[Start of section]
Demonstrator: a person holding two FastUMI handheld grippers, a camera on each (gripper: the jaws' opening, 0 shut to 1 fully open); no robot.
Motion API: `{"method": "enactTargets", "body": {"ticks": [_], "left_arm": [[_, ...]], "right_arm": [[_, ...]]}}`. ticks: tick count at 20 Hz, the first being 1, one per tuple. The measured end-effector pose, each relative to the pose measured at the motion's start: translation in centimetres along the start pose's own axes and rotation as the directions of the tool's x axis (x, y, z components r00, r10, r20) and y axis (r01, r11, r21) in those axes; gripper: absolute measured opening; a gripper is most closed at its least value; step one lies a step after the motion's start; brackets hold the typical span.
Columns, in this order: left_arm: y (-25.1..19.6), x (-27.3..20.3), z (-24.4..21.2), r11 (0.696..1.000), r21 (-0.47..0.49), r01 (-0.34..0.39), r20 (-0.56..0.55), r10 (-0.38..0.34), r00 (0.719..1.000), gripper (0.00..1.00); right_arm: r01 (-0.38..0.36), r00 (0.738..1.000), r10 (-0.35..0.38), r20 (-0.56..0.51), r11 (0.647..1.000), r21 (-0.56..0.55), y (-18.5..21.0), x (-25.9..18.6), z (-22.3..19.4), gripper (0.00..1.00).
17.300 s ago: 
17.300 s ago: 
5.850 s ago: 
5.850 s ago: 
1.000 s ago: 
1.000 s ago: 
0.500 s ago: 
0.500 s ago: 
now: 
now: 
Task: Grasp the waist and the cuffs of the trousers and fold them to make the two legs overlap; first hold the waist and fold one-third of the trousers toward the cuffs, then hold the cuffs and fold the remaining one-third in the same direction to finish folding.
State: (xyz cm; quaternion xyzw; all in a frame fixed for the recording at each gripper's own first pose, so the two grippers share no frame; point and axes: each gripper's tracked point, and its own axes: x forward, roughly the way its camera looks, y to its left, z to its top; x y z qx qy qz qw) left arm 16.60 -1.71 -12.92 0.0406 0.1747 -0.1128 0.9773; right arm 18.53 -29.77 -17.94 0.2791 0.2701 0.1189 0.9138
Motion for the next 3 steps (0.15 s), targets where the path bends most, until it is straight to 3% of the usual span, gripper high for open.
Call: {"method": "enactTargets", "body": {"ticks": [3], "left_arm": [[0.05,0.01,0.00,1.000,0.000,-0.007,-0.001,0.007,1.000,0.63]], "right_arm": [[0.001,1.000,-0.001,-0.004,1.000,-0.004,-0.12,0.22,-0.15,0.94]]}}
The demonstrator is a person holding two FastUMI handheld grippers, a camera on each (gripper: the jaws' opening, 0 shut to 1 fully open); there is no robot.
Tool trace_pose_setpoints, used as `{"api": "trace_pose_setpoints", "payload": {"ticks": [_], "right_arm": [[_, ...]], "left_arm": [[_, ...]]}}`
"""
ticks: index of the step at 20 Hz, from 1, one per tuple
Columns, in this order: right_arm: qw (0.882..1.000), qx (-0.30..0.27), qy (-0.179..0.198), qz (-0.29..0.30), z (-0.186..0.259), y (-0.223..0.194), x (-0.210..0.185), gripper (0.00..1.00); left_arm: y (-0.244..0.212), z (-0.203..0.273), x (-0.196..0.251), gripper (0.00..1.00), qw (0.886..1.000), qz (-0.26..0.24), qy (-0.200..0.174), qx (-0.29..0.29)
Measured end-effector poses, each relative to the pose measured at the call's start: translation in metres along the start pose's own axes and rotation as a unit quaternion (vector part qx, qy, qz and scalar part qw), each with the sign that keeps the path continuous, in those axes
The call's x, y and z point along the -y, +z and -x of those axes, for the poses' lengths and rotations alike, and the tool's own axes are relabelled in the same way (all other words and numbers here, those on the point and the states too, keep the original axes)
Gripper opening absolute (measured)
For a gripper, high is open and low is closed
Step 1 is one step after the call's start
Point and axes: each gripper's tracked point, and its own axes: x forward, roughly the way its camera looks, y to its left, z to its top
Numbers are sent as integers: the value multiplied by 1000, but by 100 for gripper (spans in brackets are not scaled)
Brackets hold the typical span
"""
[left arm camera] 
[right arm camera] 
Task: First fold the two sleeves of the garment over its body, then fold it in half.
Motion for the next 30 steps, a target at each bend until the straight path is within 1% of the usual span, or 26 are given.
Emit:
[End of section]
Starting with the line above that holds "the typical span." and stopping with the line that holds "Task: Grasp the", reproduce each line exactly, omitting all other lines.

Task output:
Motion API: `{"method": "enactTargets", "body": {"ticks": [_], "left_arm": [[_, ...]], "right_arm": [[_, ...]]}}`. ticks: tick count at 20 Hz, the first being 1, one per tuple. The measured end-effector pose, each relative to the pose measured at the motion's start: translation in centimetres along the start pose's own axes and rotation as the directions of the tool's x axis (x, y, z components r00, r10, r20) and y axis (r01, r11, r21) in those axes; gripper: absolute measured opening; a gripper is most closed at its least value; step one lies a step after the motion's start; brackets hold the typical span.
Columns, in this order: left_arm: y (-25.1..19.6), x (-27.3..20.3), z (-24.4..21.2), r11 (0.696..1.000), r21 (-0.47..0.49), r01 (-0.34..0.39), r20 (-0.56..0.55), r10 (-0.38..0.34), r00 (0.719..1.000), gripper (0.00..1.00); right_arm: r01 (-0.38..0.36), r00 (0.738..1.000), r10 (-0.35..0.38), r20 (-0.56..0.51), r11 (0.647..1.000), r21 (-0.56..0.55), y (-18.5..21.0), x (-25.9..18.6), z (-22.3..19.4), gripper (0.00..1.00).
17.300 s ago: 
17.300 s ago: 
5.850 s ago: 
5.850 s ago: 
1.000 s ago: 
1.000 s ago: 
0.500 s ago: 
0.500 s ago: 
now: 
now: 
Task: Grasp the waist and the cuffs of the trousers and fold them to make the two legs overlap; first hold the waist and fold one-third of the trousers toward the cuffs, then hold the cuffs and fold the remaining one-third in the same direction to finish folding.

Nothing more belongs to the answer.